La verdad es que siempre es un gusto ver una obra del genial Antonio Gaudí. Y es que, aprovechando que estoy estos días por Cantabria, me he acercado a disfrutar de uno de sus primeros trabajos como arquitecto, este maravilloso palacete de tres plantas que construyó en Comillas entre 1883 y 1885 para Máximo Díaz de Quijano, un adinerado abogado que hizo fortuna en Cuba, y le encargó este “capricho” al indiano ( que es así como se les llamaba a los que fueron a America y regresaron con fortuna) Su nombre original era Villa Quijano, tomado del apellido de este misterioso personaje, pero caló más hondo el apelativo que le dieron los vecinos, El Capricho, y así llegó bautizado hasta nuestros días.

Su construcción en aquellos días fue todo un acontecimiento en esta pequeña villa marinera, y su dueño objeto de múltiples habladurías: por «solterón», por su compañías, sus aficiones —la música y la botánica— y su misteriosa enfermedad.


La historia de la casa es tan original y única como el propio edificio. Gaudí tardó 2 años en construirla pero su dueño sólo pudo disfrutarla una vez terminada 7 días. Máximo murió de unas extrañas fiebres y su hermana Benita la heredó. El edificio cayó en el abandono tras la Guerra Civil, estado en el que siguió pese a su declaración como Bien de Interés Cultural en 1969. En 1977 la última descendiente de los López-Díaz de Quijano, Pilar Güell Martos, vendió la propiedad al empresario Antonio Díaz quien lo restauró en 1988 y lo convirtió en un restaurante. En 1992 fue comprado por el grupo japonés Mido Development. Por último, en 2009, el edificio se convirtió en museo.

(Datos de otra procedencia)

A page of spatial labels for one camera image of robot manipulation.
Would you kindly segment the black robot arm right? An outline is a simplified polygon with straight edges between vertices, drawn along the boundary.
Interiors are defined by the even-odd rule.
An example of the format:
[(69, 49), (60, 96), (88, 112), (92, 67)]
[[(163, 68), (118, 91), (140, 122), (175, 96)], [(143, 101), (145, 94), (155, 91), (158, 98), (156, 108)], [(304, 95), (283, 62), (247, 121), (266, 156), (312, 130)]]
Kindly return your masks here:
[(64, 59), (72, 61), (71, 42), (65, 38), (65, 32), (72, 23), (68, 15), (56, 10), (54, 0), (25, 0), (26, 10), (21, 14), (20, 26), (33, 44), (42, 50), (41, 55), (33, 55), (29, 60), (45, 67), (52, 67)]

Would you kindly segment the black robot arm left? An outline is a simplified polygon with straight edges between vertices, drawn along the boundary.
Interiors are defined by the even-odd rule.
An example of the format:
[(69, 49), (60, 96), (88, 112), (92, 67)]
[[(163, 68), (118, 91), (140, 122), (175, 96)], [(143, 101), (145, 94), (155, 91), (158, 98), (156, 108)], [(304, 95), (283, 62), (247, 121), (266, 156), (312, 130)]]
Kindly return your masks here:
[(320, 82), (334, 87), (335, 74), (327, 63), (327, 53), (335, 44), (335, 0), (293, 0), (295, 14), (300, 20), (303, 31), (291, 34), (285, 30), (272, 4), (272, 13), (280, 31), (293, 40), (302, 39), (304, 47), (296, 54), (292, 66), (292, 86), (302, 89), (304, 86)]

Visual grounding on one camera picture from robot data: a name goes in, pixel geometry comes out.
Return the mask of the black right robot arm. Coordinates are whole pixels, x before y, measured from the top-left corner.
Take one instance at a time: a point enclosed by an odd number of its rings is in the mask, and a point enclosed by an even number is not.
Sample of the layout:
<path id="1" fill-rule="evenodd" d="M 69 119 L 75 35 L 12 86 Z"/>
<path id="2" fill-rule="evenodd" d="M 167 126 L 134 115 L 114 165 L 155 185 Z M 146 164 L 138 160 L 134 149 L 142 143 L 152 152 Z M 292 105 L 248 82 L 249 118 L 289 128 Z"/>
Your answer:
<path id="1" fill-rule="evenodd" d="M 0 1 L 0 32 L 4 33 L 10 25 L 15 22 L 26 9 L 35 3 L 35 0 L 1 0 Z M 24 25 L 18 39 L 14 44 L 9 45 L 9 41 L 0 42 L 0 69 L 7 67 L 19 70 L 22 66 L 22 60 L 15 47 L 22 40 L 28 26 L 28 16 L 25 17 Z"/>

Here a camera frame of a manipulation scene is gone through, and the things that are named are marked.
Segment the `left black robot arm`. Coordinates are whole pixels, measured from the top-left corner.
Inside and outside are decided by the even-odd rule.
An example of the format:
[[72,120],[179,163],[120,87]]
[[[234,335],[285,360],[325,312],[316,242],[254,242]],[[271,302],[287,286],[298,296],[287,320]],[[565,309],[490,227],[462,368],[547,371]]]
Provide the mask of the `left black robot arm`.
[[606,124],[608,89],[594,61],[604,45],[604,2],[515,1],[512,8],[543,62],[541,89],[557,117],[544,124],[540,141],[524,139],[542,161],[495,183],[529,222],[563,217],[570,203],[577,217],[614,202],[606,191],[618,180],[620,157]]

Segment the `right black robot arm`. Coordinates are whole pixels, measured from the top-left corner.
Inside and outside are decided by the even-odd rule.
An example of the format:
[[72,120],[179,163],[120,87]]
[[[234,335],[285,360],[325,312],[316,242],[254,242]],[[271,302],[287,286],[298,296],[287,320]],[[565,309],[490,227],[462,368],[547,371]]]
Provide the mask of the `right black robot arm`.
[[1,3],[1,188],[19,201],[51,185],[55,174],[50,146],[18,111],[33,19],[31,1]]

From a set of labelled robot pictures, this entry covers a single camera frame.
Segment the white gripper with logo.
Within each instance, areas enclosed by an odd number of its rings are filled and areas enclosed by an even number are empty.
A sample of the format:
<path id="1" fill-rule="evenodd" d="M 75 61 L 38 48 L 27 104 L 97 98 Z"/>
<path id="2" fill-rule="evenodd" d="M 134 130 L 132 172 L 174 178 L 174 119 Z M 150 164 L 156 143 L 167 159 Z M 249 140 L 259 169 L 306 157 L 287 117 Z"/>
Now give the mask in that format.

Y así ha quedado para nosotros El Capricho, tan bello y original como la diseñó el propio Gaudí.

 

To be honest, it is always a pleasure to see a work of the great Antonio Gaudí. And the fact is that, since I am in Cantabria right now, I have come to enjoy one of his first works as an architect, this wonderful three-storey palace that he built in Comillas between 1883 and 1885 for Máximo Díaz de Quijano, a wealthy lawyer who made his fortune in Cuba. Its name was originally Villa Quijano, taken from the surname of this mysterious character, but the nickname given to it by the neighbors, El Capricho, was more popular, and so it was baptized until our days.

Its construction in those days was an event in this small fishing village, and its owner was the object of many gossip: for being a "bachelor", for his company, his hobbies -music and botany- and his mysterious illness.